[SUPPLIED DATA Boundary: Start]
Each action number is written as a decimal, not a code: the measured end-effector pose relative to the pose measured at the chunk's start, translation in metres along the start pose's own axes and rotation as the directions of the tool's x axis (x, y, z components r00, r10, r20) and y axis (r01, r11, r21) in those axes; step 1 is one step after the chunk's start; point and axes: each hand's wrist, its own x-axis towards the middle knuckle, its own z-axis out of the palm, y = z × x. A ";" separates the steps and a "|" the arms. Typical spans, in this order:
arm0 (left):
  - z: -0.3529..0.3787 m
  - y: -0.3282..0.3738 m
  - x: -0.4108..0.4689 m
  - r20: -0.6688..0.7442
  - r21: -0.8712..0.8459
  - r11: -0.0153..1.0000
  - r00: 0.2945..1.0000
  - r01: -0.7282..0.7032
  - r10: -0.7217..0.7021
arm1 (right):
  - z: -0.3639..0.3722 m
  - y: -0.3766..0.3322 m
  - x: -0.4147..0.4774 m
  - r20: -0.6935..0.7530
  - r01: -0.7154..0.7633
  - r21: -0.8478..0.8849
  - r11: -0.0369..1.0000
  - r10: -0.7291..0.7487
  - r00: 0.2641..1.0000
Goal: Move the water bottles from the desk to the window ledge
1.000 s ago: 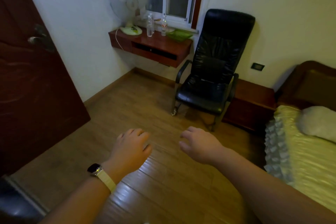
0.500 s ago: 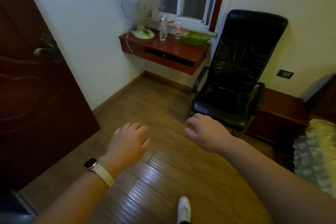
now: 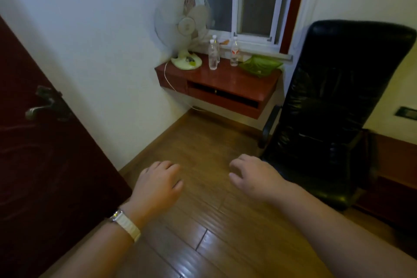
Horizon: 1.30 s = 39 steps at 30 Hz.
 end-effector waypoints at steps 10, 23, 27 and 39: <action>-0.011 -0.037 0.128 -0.003 -0.043 0.999 1.000 0.031 -0.031 | -0.031 0.024 0.133 -0.041 0.008 0.072 0.997 -0.005 0.999; 0.016 -0.134 0.346 0.017 -0.223 0.975 1.000 -0.019 0.023 | -0.038 0.021 0.323 0.038 -0.158 0.013 0.987 0.158 0.987; -0.004 -0.173 0.411 -0.007 -0.247 0.966 0.997 -0.079 0.080 | -0.056 0.005 0.391 0.008 -0.201 0.014 0.979 0.201 0.980; -0.024 -0.228 0.561 -0.038 -0.292 0.940 0.985 -0.174 0.170 | -0.104 0.017 0.516 -0.067 -0.311 0.069 0.948 0.315 0.947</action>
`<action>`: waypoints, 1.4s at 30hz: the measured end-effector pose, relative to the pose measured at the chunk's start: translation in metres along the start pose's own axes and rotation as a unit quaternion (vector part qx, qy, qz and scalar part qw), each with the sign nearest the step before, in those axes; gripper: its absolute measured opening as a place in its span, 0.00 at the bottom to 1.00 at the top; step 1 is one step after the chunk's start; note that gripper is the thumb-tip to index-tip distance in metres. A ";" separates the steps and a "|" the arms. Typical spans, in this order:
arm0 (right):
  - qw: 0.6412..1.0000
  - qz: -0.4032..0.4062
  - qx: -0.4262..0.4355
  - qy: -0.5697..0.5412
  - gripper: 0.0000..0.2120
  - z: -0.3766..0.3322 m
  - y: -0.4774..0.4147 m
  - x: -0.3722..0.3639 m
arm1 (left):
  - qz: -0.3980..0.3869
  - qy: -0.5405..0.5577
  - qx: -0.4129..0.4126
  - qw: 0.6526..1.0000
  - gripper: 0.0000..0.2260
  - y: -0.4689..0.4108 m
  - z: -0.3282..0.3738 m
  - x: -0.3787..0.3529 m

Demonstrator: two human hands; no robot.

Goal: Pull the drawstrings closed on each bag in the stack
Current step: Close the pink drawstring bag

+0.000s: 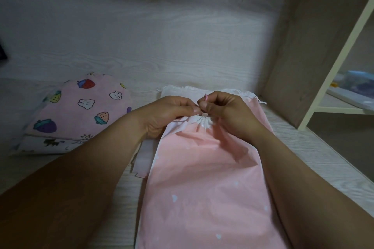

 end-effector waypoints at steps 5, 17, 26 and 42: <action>1.000 -0.017 0.007 -0.001 0.08 -0.001 0.000 0.000 | -0.001 0.075 0.023 0.997 0.04 0.002 -0.001 -0.002; 1.000 -0.013 -0.009 0.005 0.03 0.000 0.000 0.004 | 0.003 0.046 0.027 0.999 0.06 0.003 0.001 0.001; 1.000 -0.004 -0.027 -0.014 0.05 0.004 -0.004 0.008 | 0.039 -0.199 -0.028 0.979 0.08 -0.001 0.012 0.010; 0.997 0.010 -0.072 0.003 0.11 0.005 -0.005 0.024 | -0.008 -0.444 -0.110 0.889 0.07 0.002 0.012 0.023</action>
Point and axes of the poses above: each hand's wrist, its own y-axis away from the middle knuckle, its own x-axis out of the back of the hand, z = x × y, the point moved 6 cm from there along -y, towards the middle knuckle, and after that the axes turned 14 degrees about -x, right-handed, at the moved point
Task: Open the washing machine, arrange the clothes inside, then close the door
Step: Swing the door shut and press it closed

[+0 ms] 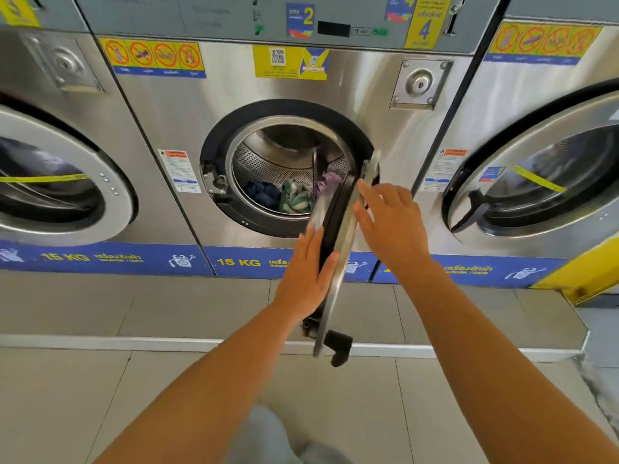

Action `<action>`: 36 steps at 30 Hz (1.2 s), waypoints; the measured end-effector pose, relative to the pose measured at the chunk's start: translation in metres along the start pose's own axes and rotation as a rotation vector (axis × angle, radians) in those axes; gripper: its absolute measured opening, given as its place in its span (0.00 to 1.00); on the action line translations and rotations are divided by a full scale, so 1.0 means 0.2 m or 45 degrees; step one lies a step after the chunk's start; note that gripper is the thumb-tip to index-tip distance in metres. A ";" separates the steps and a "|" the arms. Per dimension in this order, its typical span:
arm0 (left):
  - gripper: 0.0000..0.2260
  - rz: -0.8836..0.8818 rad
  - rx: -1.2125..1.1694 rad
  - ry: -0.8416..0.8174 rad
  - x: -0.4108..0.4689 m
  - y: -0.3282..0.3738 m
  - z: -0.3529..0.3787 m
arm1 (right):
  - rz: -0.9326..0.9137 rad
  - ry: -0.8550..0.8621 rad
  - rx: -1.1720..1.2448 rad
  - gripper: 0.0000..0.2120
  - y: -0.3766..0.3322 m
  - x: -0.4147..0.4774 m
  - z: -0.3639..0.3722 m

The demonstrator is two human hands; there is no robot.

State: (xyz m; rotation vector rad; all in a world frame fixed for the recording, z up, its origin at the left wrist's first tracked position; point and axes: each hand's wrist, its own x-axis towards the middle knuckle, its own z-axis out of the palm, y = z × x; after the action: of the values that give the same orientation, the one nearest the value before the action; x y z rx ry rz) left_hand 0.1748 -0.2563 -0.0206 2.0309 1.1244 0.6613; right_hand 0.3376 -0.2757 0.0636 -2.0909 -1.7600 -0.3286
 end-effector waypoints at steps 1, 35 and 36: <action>0.28 -0.013 -0.049 0.047 0.01 -0.02 -0.03 | -0.032 0.024 -0.026 0.22 -0.02 0.01 0.02; 0.32 -0.087 0.745 0.272 0.99 -0.81 -0.80 | -0.046 -0.014 -0.295 0.33 -0.62 1.11 0.79; 0.32 -0.103 0.739 0.263 1.03 -0.82 -0.80 | -0.041 -0.013 -0.304 0.34 -0.62 1.13 0.80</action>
State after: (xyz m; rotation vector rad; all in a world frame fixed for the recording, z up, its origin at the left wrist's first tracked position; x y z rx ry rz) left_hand 0.0800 0.0363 -0.0312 2.4130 1.6598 0.5539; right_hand 0.2463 0.0127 0.0310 -2.2299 -1.8400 -0.5633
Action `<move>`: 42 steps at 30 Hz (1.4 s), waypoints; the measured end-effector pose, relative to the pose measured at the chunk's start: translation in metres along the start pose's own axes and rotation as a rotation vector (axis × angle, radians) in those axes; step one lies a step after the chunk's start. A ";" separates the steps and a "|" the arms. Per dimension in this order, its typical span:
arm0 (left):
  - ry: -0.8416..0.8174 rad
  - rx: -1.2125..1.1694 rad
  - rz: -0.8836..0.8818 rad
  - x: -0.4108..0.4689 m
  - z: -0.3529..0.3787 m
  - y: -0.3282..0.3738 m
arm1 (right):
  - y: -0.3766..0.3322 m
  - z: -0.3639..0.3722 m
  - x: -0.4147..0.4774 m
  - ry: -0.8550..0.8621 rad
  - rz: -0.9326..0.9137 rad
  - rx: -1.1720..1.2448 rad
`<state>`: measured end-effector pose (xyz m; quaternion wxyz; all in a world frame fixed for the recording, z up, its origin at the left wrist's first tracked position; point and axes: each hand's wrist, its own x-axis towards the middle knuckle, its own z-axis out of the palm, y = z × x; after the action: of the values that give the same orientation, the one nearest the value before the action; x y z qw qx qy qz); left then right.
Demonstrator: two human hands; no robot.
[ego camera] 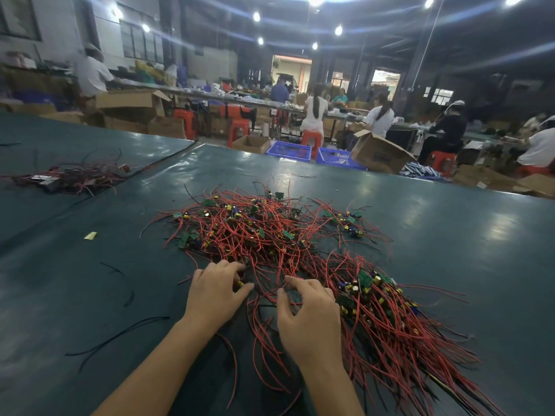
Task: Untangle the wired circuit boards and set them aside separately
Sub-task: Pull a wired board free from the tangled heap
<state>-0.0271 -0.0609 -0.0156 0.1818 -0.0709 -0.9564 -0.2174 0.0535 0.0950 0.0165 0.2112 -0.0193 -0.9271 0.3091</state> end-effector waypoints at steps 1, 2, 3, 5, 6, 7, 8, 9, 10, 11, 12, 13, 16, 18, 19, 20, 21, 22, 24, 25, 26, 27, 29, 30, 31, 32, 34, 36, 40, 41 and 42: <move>0.013 0.009 0.006 -0.001 0.000 0.001 | 0.000 0.000 0.000 0.000 -0.003 0.004; 0.040 -0.002 0.018 -0.002 -0.001 0.002 | 0.000 0.000 0.001 -0.002 -0.006 0.005; 0.081 -0.039 0.038 -0.003 -0.002 0.004 | 0.001 0.000 0.001 -0.006 -0.007 0.006; 0.192 -0.191 0.105 -0.006 -0.009 0.011 | 0.002 0.001 0.002 -0.010 -0.001 0.039; 0.240 -0.271 0.150 -0.008 -0.013 0.017 | 0.002 0.001 0.003 -0.007 0.008 0.091; 0.273 -0.327 0.205 -0.012 -0.018 0.023 | 0.002 0.001 0.003 -0.006 0.027 0.176; 0.287 -0.359 0.275 -0.015 -0.021 0.030 | 0.000 0.001 0.004 -0.014 0.060 0.299; 0.285 -0.371 0.357 -0.019 -0.024 0.036 | -0.002 0.000 0.005 -0.033 0.100 0.456; 0.270 -0.371 0.436 -0.023 -0.025 0.042 | -0.004 -0.001 0.006 -0.051 0.139 0.619; 0.254 -0.366 0.503 -0.026 -0.025 0.047 | -0.005 -0.003 0.007 -0.057 0.170 0.740; 0.241 -0.364 0.547 -0.028 -0.025 0.051 | -0.006 -0.004 0.008 -0.054 0.190 0.813; 0.231 -0.369 0.570 -0.030 -0.026 0.053 | -0.006 -0.006 0.009 -0.047 0.204 0.853; 0.213 -0.419 0.569 -0.031 -0.027 0.054 | -0.005 -0.008 0.010 -0.014 0.232 0.900; 0.219 -0.481 0.559 -0.030 -0.028 0.052 | -0.006 -0.007 0.010 0.013 0.264 0.915; 0.235 -0.512 0.552 -0.030 -0.028 0.053 | -0.006 -0.007 0.011 0.035 0.290 0.927; 0.260 -0.533 0.539 -0.030 -0.028 0.054 | -0.006 -0.007 0.012 0.061 0.321 0.940; 0.287 -0.550 0.510 -0.030 -0.028 0.055 | -0.006 -0.007 0.012 0.083 0.350 0.951; 0.304 -0.572 0.457 -0.030 -0.028 0.056 | -0.005 -0.008 0.013 0.097 0.369 0.962; 0.262 -0.657 0.313 -0.029 -0.028 0.057 | -0.005 -0.009 0.014 0.102 0.378 0.990; 0.217 -0.711 0.243 -0.029 -0.028 0.058 | -0.005 -0.009 0.013 0.086 0.368 0.999; 0.166 -0.765 0.175 -0.029 -0.027 0.059 | -0.006 -0.009 0.013 0.059 0.351 1.003; 0.116 -0.820 0.106 -0.029 -0.027 0.060 | -0.007 -0.009 0.012 0.028 0.335 1.008; 0.033 -0.895 0.000 -0.027 -0.028 0.060 | -0.007 -0.009 0.012 -0.014 0.319 1.016; 0.013 -0.894 -0.028 -0.026 -0.029 0.060 | -0.007 -0.009 0.012 -0.025 0.317 1.024; 0.006 -0.877 -0.043 -0.025 -0.031 0.059 | -0.006 -0.009 0.013 -0.030 0.317 1.035; 0.002 -0.862 -0.049 -0.024 -0.031 0.058 | -0.005 -0.009 0.013 -0.035 0.317 1.045; -0.010 -0.881 -0.054 -0.024 -0.032 0.057 | -0.005 -0.008 0.013 -0.048 0.317 1.054; -0.001 -0.958 -0.057 -0.023 -0.031 0.058 | -0.005 -0.006 0.012 -0.037 0.341 1.061; 0.088 -1.072 -0.141 -0.021 -0.033 0.059 | 0.000 -0.007 0.015 0.065 0.471 1.110; 0.089 -1.102 -0.177 -0.019 -0.033 0.059 | 0.002 -0.008 0.016 0.082 0.499 1.130; 0.085 -1.123 -0.207 -0.018 -0.033 0.058 | 0.002 -0.008 0.016 0.091 0.517 1.142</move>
<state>0.0130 -0.0249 0.0281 0.1323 -0.0539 -0.6881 -0.7115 0.0418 0.1041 0.0271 0.1459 -0.1403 -0.5713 0.7954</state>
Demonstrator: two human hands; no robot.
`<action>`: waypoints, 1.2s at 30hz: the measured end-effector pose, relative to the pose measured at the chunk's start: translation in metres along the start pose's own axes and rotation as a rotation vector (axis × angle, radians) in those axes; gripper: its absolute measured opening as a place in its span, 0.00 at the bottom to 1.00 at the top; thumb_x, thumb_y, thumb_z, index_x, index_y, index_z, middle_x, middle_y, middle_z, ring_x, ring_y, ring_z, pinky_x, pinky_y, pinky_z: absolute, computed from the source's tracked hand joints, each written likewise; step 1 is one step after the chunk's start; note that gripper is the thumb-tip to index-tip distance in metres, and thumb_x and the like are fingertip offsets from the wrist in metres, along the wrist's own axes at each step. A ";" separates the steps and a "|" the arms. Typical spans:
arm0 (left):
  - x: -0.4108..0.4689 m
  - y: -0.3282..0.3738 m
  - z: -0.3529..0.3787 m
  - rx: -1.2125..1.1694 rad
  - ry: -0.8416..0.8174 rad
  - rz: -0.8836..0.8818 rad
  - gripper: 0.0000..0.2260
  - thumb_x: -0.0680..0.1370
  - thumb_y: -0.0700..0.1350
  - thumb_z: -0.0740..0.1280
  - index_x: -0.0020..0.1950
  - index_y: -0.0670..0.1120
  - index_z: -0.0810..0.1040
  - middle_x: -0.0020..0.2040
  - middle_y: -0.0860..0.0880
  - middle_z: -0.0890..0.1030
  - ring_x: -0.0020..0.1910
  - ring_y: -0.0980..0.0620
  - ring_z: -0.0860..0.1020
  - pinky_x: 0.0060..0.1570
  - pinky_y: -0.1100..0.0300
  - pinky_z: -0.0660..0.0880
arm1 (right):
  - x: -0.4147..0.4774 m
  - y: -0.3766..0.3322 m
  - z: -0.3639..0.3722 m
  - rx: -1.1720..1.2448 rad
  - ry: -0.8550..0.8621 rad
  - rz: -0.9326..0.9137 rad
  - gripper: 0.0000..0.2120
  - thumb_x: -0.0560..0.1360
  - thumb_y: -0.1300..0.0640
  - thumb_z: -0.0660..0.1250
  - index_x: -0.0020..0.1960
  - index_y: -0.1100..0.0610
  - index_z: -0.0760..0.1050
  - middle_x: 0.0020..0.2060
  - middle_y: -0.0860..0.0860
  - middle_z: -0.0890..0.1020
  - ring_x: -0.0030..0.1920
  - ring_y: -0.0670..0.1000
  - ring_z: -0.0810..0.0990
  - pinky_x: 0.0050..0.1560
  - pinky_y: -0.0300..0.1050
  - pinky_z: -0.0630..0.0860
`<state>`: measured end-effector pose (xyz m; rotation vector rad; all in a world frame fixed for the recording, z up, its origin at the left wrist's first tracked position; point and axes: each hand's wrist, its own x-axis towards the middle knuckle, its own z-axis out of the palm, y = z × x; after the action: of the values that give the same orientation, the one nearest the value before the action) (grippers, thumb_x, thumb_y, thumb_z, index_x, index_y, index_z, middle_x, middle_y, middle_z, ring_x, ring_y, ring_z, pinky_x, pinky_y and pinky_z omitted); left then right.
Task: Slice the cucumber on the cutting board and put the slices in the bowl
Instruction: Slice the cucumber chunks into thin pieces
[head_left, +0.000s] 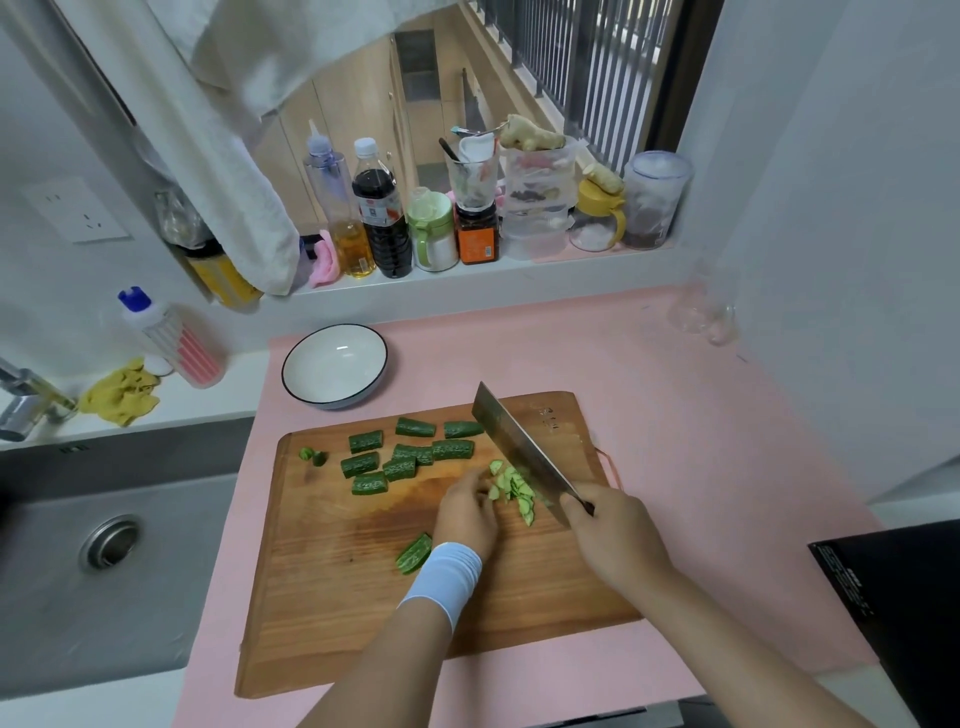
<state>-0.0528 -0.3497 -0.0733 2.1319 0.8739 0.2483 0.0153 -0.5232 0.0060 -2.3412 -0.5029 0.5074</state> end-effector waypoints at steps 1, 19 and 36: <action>-0.001 0.002 -0.002 -0.002 0.002 0.029 0.20 0.78 0.34 0.60 0.67 0.50 0.76 0.56 0.52 0.81 0.56 0.54 0.78 0.62 0.63 0.71 | 0.000 -0.002 0.001 -0.001 -0.006 -0.008 0.19 0.80 0.50 0.60 0.31 0.43 0.71 0.26 0.42 0.74 0.31 0.48 0.72 0.33 0.45 0.67; -0.048 -0.096 -0.060 0.153 0.111 0.187 0.09 0.69 0.39 0.76 0.47 0.45 0.80 0.45 0.49 0.77 0.46 0.48 0.73 0.50 0.59 0.69 | -0.035 -0.042 0.058 -0.298 -0.152 -0.094 0.14 0.80 0.47 0.60 0.38 0.49 0.74 0.31 0.47 0.78 0.35 0.47 0.77 0.35 0.45 0.72; -0.045 -0.097 -0.041 0.148 0.184 0.446 0.02 0.74 0.38 0.69 0.46 0.42 0.80 0.43 0.47 0.76 0.44 0.50 0.71 0.49 0.61 0.71 | -0.052 -0.038 0.066 -0.475 -0.105 -0.299 0.12 0.81 0.47 0.57 0.46 0.48 0.77 0.35 0.47 0.80 0.36 0.49 0.77 0.37 0.46 0.74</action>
<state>-0.1530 -0.3115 -0.1133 2.4562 0.5176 0.6322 -0.0688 -0.4861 -0.0025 -2.6209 -1.1054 0.4000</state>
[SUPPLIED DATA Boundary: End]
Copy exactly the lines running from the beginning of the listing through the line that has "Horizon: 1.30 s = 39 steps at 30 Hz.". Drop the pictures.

Each action number is written as a decimal, not a code: the measured end-effector pose relative to the pose measured at the chunk's start, translation in metres along the start pose's own axes and rotation as the directions of the tool's x axis (x, y, z components r00, r10, r20) and y axis (r01, r11, r21) in those axes; step 1 is one step after the chunk's start; point and axes: each hand's wrist, its own x-axis towards the middle knuckle, its own z-axis out of the palm, y = z × x. A ";" separates the steps and a "|" the arms. Typical spans, in this order:
arm0 (left):
  - z: -0.3529..0.3787 m
  - y: -0.3282..0.3738 m
  - x: -0.4108..0.4689 m
  - r20: -0.6688..0.7442
  - r21: -0.8712..0.8459
  - r11: -0.0153..1.0000
  - r00: 0.2945..1.0000
  - r01: -0.7282..0.7032
  - r10: -0.7217..0.7021
arm1 (right):
  - z: -0.3639..0.3722 m
  - y: -0.3766..0.3322 m
  - x: -0.4147..0.4774 m
  - r20: -0.6935..0.7530
  - r01: -0.7154..0.7633
  - r21: -0.8478..0.8849
  - r11: -0.0369..1.0000
  - r10: -0.7291..0.7487
  - r00: 0.2641..1.0000
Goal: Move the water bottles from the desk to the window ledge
1.000 s ago: 
0.500 s ago: 
now: 
Horizon: 1.30 s = 39 steps at 30 Hz.

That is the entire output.